Top of DATA FOR THE TASK

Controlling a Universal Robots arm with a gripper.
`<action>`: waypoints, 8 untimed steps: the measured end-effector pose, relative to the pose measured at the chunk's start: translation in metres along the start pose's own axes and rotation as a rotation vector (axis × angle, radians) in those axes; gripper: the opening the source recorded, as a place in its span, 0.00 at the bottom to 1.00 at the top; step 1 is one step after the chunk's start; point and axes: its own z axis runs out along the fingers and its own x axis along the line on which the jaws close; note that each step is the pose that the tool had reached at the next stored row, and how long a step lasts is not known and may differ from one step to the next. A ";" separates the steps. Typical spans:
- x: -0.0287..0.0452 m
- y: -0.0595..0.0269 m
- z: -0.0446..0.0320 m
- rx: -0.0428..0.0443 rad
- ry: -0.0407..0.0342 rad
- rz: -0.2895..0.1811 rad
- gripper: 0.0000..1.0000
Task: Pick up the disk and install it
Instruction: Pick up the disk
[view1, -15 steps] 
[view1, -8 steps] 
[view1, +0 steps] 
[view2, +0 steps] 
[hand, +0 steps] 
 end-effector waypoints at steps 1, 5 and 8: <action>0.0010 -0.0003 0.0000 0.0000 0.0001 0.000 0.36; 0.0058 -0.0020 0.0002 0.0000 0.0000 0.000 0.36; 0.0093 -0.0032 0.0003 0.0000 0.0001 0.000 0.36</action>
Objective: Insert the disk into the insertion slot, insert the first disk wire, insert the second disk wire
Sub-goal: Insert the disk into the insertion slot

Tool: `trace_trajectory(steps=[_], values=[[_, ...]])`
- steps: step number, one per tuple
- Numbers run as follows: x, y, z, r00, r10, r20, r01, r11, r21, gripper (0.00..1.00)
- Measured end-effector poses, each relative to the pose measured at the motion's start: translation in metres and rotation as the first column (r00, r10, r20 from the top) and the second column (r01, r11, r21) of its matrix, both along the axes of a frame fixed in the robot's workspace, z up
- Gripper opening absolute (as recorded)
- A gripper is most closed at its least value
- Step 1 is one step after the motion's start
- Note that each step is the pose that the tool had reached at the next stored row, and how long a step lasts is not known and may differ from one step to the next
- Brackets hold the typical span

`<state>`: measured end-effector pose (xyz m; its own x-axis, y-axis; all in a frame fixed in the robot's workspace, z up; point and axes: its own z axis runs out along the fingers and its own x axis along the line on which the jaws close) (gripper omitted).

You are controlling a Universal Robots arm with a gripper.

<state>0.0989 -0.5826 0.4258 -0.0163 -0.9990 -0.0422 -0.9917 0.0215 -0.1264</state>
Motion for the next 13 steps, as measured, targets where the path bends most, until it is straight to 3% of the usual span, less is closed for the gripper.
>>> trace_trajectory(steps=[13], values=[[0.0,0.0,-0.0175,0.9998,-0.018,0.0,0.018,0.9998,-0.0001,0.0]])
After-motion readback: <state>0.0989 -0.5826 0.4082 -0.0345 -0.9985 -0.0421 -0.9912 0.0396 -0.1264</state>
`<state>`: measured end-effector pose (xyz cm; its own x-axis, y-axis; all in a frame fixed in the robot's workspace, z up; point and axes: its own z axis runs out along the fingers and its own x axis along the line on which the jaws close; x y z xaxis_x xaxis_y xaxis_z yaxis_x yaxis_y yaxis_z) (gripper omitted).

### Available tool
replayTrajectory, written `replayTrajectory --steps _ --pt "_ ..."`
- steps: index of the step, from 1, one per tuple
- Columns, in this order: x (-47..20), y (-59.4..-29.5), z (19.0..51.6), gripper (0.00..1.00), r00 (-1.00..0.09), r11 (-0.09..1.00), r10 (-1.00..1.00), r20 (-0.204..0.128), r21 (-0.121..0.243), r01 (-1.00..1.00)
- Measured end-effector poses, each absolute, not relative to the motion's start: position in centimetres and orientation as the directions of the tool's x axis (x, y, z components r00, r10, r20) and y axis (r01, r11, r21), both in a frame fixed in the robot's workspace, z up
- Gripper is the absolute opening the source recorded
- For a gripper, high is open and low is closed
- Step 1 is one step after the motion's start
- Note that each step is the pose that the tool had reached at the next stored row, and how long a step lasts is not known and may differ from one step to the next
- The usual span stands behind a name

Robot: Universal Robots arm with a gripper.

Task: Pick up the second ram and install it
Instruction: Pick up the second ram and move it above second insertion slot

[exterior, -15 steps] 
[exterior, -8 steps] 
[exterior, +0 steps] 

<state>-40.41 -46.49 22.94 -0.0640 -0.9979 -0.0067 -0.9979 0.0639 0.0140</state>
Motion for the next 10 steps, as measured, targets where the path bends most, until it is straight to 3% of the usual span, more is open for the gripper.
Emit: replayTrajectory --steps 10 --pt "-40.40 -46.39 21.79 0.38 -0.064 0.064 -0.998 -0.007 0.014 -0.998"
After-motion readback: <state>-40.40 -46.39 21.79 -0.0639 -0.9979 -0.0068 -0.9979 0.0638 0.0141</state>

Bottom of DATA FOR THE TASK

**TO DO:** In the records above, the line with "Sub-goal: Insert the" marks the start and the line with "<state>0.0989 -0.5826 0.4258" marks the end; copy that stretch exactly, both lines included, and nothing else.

**FINISHED TASK:**
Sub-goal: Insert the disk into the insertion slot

Tool: `trace_trajectory(steps=[_], values=[[_, ...]])`
- steps: step number, one per tuple
- Numbers run as follows: x, y, z, r00, r10, r20, r01, r11, r21, gripper (0.00..1.00)
- Measured end-effector poses, each relative to the pose measured at the motion's start: translation in metres and rotation as the first column (r00, r10, r20 from the top) and the second column (r01, r11, r21) of its matrix, both along the axes of a frame fixed in the robot's workspace, z up
- Gripper opening absolute (as recorded)
- A gripper is most closed at its least value
- Step 1 is one step after the motion's start
- Note that each step is the pose that the tool had reached at the next stored row, and how long a step lasts is not known and may differ from one step to the next
- Brackets hold the typical span

`<state>`: measured end-effector pose (xyz m; its own x-axis, y-axis; all in a frame fixed in the robot's workspace, z up; point and axes: its own z axis runs out along the fingers and its own x axis along the line on which the jaws close) (gripper omitted).

You are controlling a Universal Robots arm with a gripper.

<state>0.0989 -0.5826 0.4258 -0.0163 -0.9990 -0.0422 -0.9917 0.0215 -0.1264</state>

The work on this exercise is done.